#### [BRIEF]
Transcribe the records below word for word, leaving every picture out.

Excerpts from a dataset
* * *

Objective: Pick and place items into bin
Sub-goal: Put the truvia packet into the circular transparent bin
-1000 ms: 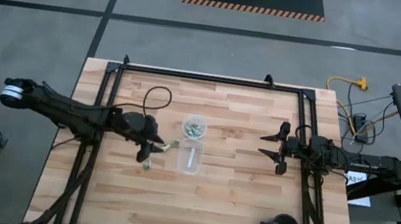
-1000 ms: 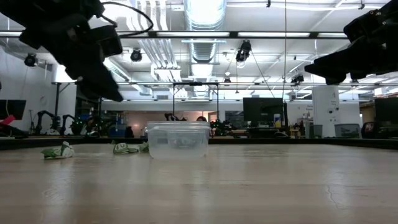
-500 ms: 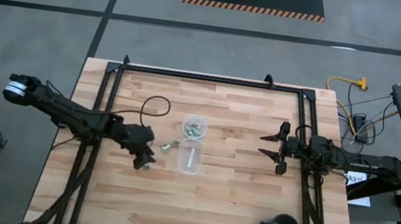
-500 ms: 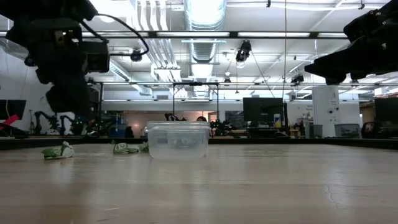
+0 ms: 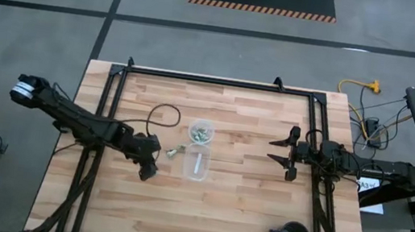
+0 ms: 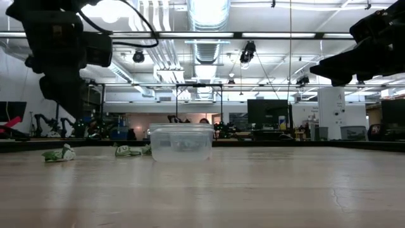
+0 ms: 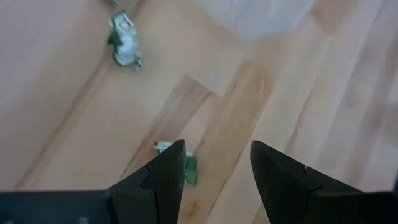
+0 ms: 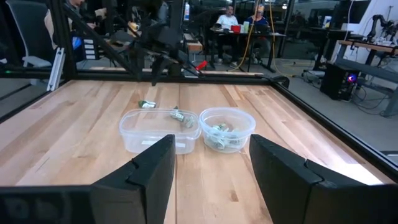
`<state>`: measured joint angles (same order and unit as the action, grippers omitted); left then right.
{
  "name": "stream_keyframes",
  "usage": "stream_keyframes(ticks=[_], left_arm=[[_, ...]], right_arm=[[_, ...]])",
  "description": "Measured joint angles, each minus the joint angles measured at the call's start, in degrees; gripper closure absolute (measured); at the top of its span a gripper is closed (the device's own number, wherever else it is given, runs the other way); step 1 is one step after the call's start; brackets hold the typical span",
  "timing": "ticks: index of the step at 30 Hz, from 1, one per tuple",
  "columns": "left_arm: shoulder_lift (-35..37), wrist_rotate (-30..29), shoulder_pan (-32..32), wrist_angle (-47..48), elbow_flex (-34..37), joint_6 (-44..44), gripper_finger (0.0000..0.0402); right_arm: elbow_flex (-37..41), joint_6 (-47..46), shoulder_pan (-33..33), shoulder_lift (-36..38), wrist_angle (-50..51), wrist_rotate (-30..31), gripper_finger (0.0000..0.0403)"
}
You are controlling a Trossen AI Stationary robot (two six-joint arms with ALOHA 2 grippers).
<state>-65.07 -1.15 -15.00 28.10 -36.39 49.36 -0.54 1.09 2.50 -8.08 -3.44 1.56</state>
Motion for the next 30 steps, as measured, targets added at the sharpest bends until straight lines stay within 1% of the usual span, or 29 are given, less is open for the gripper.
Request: stream_keyframes(ticks=[7, 14, 20, 23, 30], left_arm=[[-10.4, -0.3, -1.2, 12.8, -8.6, 1.3, 0.0237], [-16.6, 0.6, -1.2, 13.3, -10.8, 1.0, 0.0237], [-18.2, 1.9, -1.8, 13.3, -10.1, 1.4, 0.0237], [-18.2, 1.9, -2.0, 12.6, -10.1, 2.8, 0.0237], [-18.2, 0.6, -2.0, 11.2, -9.2, 2.8, 0.0237]], right_arm=[[0.0, 0.0, 0.0, 0.0, 0.0, 0.0, 0.0206], [0.0, 0.0, 0.0, 0.0, 0.0, 0.0, 0.0207], [0.0, 0.0, 0.0, 0.0, 0.0, 0.0, 0.0207], [0.0, 0.0, 0.0, 0.0, 0.0, 0.0, 0.0207], [0.0, 0.0, 0.0, 0.0, 0.0, 0.0, 0.0206]])
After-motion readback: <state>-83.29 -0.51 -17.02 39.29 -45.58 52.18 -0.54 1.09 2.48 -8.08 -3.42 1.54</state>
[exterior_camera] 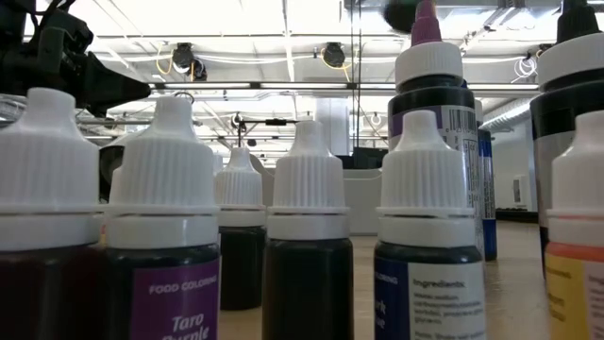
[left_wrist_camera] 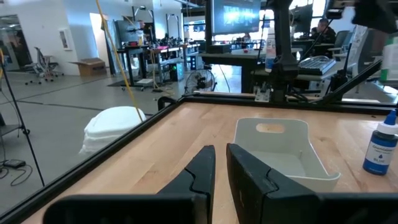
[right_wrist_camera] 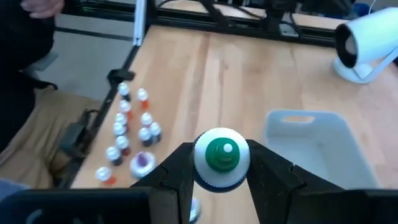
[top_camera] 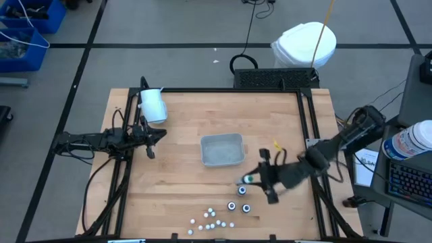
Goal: Pick & Place food coloring
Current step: Put the large green food coloring bottle into the gray bin, then put the large purple food coloring bottle into the gray bin
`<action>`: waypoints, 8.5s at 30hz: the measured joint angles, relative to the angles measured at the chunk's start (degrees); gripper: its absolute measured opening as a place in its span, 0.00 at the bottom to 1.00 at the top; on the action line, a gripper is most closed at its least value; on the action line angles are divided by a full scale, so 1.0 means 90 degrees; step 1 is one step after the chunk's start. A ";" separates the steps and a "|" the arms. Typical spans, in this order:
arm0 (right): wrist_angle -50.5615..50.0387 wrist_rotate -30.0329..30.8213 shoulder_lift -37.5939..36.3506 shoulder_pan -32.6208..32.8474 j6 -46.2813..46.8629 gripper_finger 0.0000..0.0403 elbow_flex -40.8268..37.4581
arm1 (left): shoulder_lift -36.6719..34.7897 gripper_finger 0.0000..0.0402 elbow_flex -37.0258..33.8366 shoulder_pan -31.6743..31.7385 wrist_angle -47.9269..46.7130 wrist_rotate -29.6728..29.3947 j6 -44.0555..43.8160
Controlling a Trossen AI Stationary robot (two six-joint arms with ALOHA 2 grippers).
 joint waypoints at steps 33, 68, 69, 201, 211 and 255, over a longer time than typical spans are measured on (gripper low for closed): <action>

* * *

#### [SOLUTION TO THIS EXERCISE]
Objective: Pick and place items into bin
Sub-goal: Put the truvia packet into the circular transparent bin
-1000 ms: 
-1000 ms: 
-500 ms: 
-500 ms: 
+0 ms: 
+0 ms: 
+0 ms: 
+0 ms: 
`<state>`: measured joint angles (same order and unit as the action, grippers omitted); left then right.
{
  "name": "stream_keyframes",
  "usage": "stream_keyframes(ticks=[_], left_arm=[[_, ...]], right_arm=[[_, ...]])",
  "description": "Measured joint angles, each minus the joint angles measured at the call's start, in degrees; gripper closure absolute (measured); at the top of its span a gripper is closed (the device's own number, wherever else it is given, runs the other way); step 1 is one step after the call's start; brackets hold the typical span",
  "timing": "ticks: index of the step at 30 Hz, from 1, one per tuple",
  "columns": "left_arm: shoulder_lift (-35..37), wrist_rotate (-30..29), shoulder_pan (-32..32), wrist_angle (-47..48), elbow_flex (-34..37), joint_6 (-44..44), gripper_finger (0.0000..0.0402); right_arm: elbow_flex (-37..41), joint_6 (-47..46), shoulder_pan (-33..33), shoulder_lift (-36..38), wrist_angle (-50..51), wrist_rotate (-30..31), gripper_finger (0.0000..0.0403)"
}
You are controlling a Trossen AI Stationary robot (two six-joint arms with ALOHA 2 grippers).
<state>-65.07 -1.15 -15.00 28.10 -36.39 49.36 -0.54 1.09 2.50 -8.08 -3.44 1.56</state>
Motion for the next 30 steps, as measured, targets added at the sharpest bends until straight lines stay within 1% of the usual span, or 29 are given, less is open for the gripper.
Request: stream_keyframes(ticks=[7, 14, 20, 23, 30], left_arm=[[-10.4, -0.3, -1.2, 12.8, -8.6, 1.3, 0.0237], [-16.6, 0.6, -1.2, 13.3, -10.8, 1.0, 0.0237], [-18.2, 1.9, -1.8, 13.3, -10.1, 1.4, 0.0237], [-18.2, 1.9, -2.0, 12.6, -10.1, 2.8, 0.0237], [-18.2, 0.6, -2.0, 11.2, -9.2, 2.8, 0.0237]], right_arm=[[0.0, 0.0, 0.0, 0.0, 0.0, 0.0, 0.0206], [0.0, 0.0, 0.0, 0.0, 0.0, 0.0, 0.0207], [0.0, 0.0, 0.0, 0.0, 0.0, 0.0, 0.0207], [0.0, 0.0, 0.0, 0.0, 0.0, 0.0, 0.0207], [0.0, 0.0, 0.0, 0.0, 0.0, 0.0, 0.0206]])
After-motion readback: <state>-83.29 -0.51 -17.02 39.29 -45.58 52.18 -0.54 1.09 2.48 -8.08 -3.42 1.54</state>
[exterior_camera] 
[left_wrist_camera] 
[right_wrist_camera] 
[top_camera] 
Goal: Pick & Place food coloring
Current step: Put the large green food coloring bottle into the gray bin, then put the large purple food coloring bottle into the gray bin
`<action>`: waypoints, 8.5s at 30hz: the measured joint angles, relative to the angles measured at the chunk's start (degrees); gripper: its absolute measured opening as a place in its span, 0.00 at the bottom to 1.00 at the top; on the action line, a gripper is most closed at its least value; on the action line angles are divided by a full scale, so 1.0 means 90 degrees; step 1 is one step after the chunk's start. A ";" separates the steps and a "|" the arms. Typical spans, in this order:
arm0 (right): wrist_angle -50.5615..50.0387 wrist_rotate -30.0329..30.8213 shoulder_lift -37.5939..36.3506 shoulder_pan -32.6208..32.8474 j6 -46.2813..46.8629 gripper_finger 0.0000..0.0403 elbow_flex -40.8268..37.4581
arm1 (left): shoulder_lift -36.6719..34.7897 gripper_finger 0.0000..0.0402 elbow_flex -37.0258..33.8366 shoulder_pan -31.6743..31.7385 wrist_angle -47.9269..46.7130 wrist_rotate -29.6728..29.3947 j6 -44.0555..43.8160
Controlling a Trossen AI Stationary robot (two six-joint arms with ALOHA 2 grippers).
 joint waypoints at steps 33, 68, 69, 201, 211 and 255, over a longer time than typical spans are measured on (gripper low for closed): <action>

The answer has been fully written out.